What to do ▸ When the line containing "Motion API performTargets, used" is found in the data below, copy it and each line after it through the line containing "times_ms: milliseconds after", exactly and with no others.

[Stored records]
-=-=-

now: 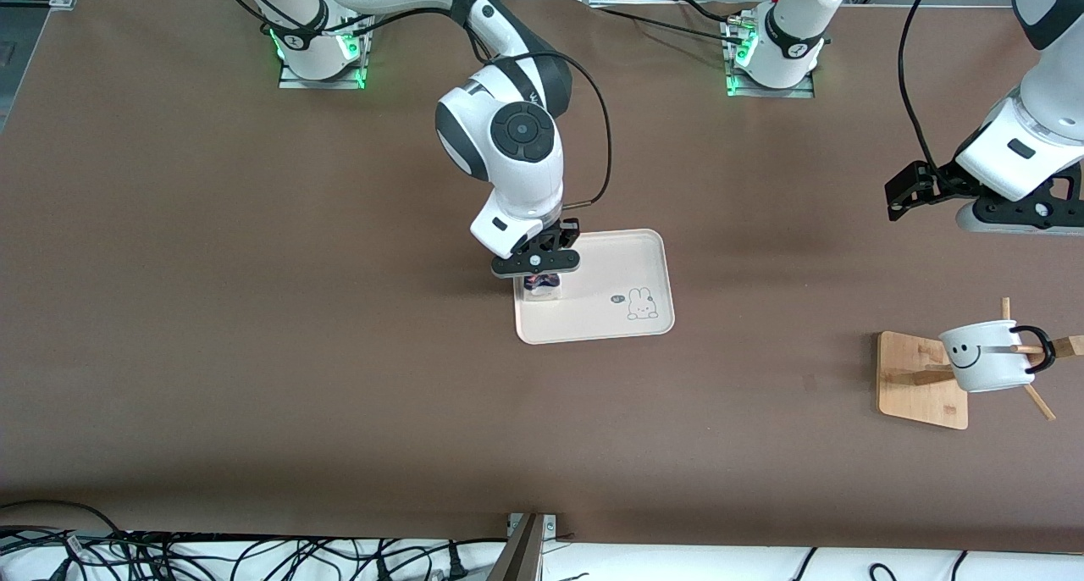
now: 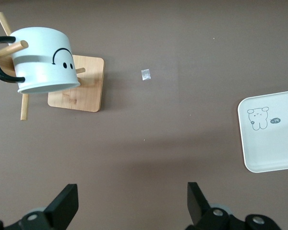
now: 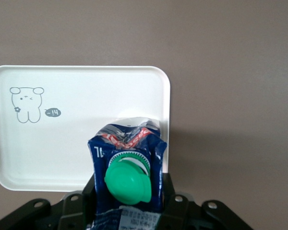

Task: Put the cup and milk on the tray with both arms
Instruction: 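Lower the carton onto the tray while the left gripper reaches the mug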

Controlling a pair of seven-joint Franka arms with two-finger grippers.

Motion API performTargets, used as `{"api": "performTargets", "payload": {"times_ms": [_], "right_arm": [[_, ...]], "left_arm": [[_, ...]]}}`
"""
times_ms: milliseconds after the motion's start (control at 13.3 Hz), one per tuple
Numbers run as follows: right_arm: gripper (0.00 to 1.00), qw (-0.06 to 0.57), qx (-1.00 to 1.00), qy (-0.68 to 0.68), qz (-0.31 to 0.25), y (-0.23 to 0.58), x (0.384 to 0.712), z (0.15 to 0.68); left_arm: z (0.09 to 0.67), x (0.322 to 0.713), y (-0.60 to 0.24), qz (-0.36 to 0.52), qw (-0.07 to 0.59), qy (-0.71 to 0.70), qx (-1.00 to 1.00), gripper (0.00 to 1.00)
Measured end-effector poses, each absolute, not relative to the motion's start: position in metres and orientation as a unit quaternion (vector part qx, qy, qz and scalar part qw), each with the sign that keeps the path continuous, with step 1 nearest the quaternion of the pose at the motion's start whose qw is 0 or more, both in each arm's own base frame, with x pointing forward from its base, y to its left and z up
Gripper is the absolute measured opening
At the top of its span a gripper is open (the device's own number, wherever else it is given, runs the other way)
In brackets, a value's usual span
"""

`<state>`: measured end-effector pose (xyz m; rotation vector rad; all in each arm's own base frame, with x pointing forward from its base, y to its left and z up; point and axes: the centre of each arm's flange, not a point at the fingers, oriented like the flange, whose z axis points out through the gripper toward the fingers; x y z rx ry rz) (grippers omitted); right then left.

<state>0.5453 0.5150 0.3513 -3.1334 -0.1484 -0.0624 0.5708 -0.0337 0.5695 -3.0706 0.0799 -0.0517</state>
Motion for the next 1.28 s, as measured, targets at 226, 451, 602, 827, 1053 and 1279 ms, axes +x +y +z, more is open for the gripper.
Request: {"api": "performTargets", "payload": {"times_ms": [226,451,602,827,1053,1279], "right_arm": [[0.55,0.000,-0.999,-0.048,-0.021,0.514,0.546,0.351],[0.67,-0.003,-0.998,-0.049,-0.024,0.514,0.546,0.351],[0.86,-0.003,-0.999,-0.042,-0.025,0.514,0.546,0.352],[1.00,0.005,-0.999,-0.026,-0.034,0.516,0.548,0.364],[1.00,0.008,-0.999,-0.009,-0.043,0.505,0.553,0.404],[1.00,0.003,-0.999,0.005,-0.038,0.458,0.567,0.464]], "left_arm": [[0.557,0.598,-0.034,-0.013,0.034,0.025,-0.999,1.00],[0.539,0.629,-0.027,-0.004,0.033,0.017,-0.999,1.00],[0.529,0.636,-0.016,0.003,0.034,-0.020,-0.999,1.00],[0.524,0.635,-0.004,-0.010,0.033,-0.107,-0.994,1.00],[0.507,0.622,0.014,-0.070,0.021,-0.168,-0.983,1.00],[0.486,0.601,0.031,-0.161,0.003,-0.194,-0.968,1.00]]}}
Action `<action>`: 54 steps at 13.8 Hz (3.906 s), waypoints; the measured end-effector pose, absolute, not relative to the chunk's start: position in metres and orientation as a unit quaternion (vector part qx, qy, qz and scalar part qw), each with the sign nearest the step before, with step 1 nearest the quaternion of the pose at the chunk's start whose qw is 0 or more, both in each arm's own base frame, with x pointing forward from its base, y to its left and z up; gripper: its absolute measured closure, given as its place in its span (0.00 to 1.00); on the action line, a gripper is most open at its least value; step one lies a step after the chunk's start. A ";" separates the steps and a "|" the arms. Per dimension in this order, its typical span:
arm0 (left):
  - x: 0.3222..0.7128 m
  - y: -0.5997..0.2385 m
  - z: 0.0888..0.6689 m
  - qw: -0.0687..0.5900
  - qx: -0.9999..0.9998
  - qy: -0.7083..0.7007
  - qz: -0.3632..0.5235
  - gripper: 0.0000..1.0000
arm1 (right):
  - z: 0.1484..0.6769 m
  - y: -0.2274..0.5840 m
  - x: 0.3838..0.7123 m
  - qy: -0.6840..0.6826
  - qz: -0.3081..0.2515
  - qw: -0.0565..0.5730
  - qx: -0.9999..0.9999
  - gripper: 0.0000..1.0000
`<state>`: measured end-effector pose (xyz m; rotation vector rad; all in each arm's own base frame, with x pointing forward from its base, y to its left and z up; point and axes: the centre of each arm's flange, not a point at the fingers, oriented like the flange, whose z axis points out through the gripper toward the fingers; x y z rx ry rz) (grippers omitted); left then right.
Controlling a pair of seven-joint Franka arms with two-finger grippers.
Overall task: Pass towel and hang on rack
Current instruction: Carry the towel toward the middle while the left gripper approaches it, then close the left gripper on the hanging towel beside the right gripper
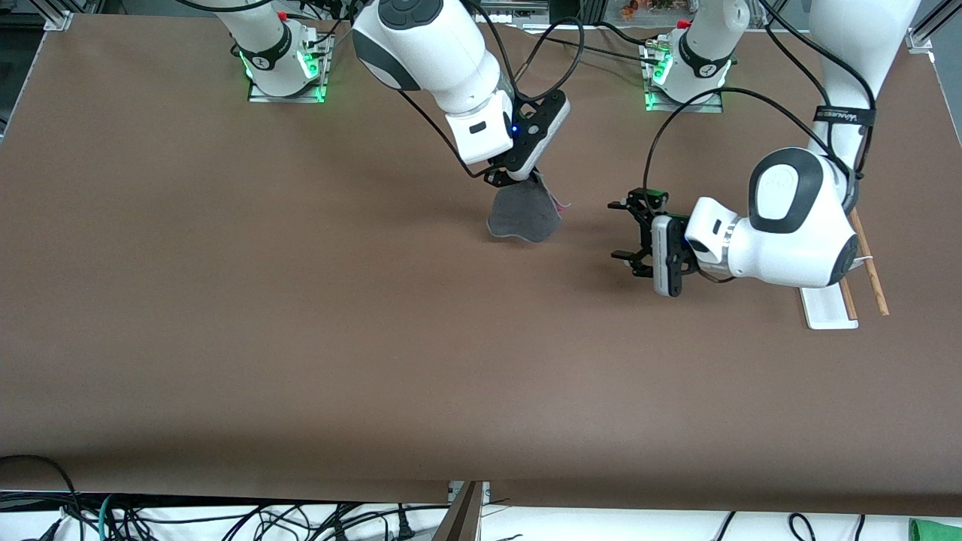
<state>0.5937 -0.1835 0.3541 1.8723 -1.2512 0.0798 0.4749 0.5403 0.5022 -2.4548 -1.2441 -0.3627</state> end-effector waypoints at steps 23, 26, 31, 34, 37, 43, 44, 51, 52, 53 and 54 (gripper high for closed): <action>0.556 -0.226 0.329 0.485 0.681 -0.546 0.045 0.12 | 0.502 0.552 0.470 -0.442 -0.149 0.198 -0.862 0.98; 0.551 -0.221 0.326 0.497 0.674 -0.546 0.035 0.12 | 0.502 0.552 0.470 -0.442 -0.150 0.198 -0.862 0.98; 0.527 -0.219 0.333 0.496 0.673 -0.548 0.023 0.15 | 0.502 0.548 0.476 -0.437 -0.151 0.197 -0.864 0.98; 0.523 -0.223 0.335 0.482 0.681 -0.551 0.031 0.22 | 0.502 0.539 0.486 -0.429 -0.154 0.196 -0.868 0.98; 0.524 -0.232 0.328 0.469 0.691 -0.548 0.045 0.22 | 0.502 0.539 0.487 -0.429 -0.155 0.197 -0.868 0.98; 0.534 -0.239 0.324 0.481 0.703 -0.518 0.082 0.22 | 0.499 0.539 0.488 -0.428 -0.153 0.197 -0.868 0.98; 0.535 -0.242 0.325 0.484 0.702 -0.515 0.086 0.29 | 0.498 0.539 0.488 -0.428 -0.153 0.198 -0.869 0.98; 0.534 -0.248 0.324 0.482 0.688 -0.533 0.102 0.98 | 0.497 0.539 0.489 -0.427 -0.154 0.198 -0.869 0.98; 0.534 -0.248 0.324 0.482 0.687 -0.534 0.103 0.98 | 0.497 0.539 0.489 -0.427 -0.154 0.199 -0.869 0.98; 0.534 -0.247 0.324 0.482 0.687 -0.535 0.104 0.98 | 0.497 0.539 0.489 -0.427 -0.154 0.199 -0.869 0.98; 0.535 -0.247 0.324 0.481 0.686 -0.535 0.104 0.98 | 0.497 0.539 0.489 -0.427 -0.154 0.199 -0.869 0.98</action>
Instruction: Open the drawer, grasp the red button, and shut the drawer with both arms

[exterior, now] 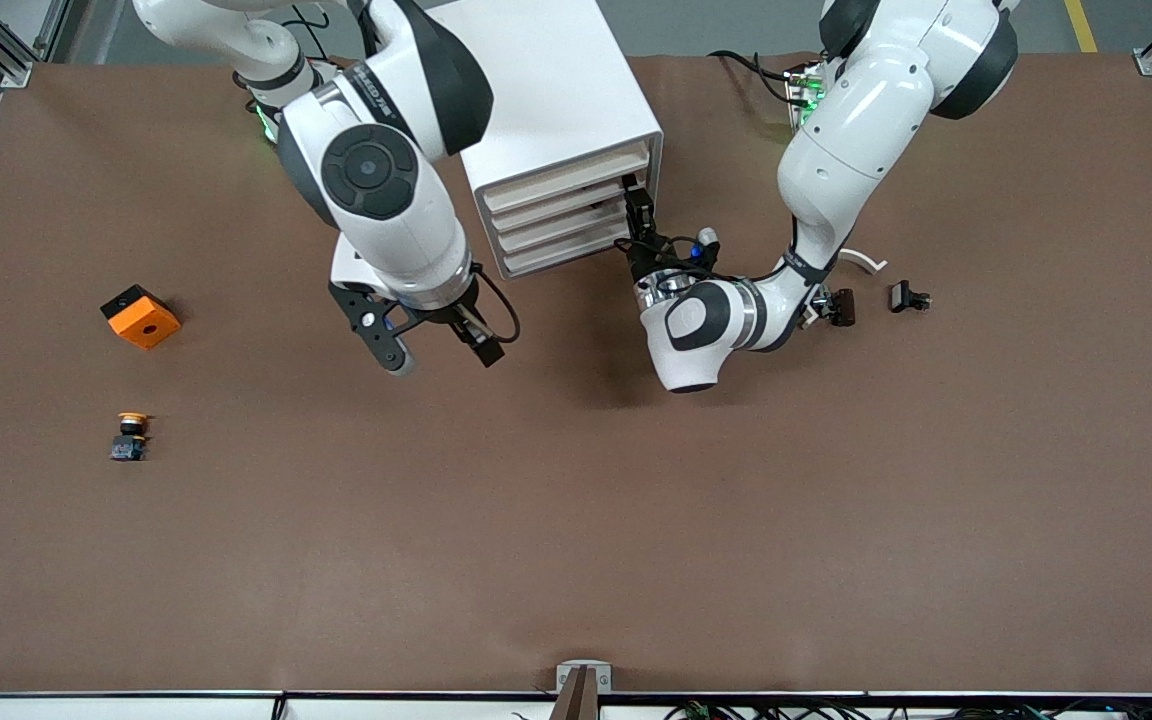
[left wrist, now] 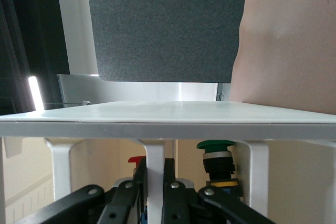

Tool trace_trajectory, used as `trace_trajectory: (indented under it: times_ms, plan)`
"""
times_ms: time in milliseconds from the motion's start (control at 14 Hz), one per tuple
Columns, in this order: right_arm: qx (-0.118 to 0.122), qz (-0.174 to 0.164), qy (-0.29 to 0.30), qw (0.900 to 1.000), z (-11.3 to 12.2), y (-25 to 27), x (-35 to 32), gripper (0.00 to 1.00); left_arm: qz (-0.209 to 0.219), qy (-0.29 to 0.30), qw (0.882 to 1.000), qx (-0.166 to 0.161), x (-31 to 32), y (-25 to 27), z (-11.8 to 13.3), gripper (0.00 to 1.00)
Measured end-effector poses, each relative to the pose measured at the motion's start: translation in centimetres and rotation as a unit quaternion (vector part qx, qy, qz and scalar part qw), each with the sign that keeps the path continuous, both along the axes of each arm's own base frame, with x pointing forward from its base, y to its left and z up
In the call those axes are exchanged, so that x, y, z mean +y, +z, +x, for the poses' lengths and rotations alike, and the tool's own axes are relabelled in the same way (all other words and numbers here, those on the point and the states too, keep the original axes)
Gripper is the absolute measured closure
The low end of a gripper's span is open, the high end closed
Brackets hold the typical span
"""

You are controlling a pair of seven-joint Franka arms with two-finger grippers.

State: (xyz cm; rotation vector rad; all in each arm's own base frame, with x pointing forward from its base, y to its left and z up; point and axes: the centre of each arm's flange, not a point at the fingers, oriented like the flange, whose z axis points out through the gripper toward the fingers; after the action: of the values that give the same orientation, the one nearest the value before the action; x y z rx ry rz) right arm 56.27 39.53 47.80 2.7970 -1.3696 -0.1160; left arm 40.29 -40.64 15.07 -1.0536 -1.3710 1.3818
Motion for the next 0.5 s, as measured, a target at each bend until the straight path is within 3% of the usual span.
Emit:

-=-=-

Worked solution ▸
Motion API performTargets, used as `{"api": "performTargets", "payload": {"times_ms": [_], "right_arm": [[_, ...]], "left_arm": [[_, ...]]}}`
"""
times_ms: milliseconds after the motion's start (control at 13.3 Hz), one per tuple

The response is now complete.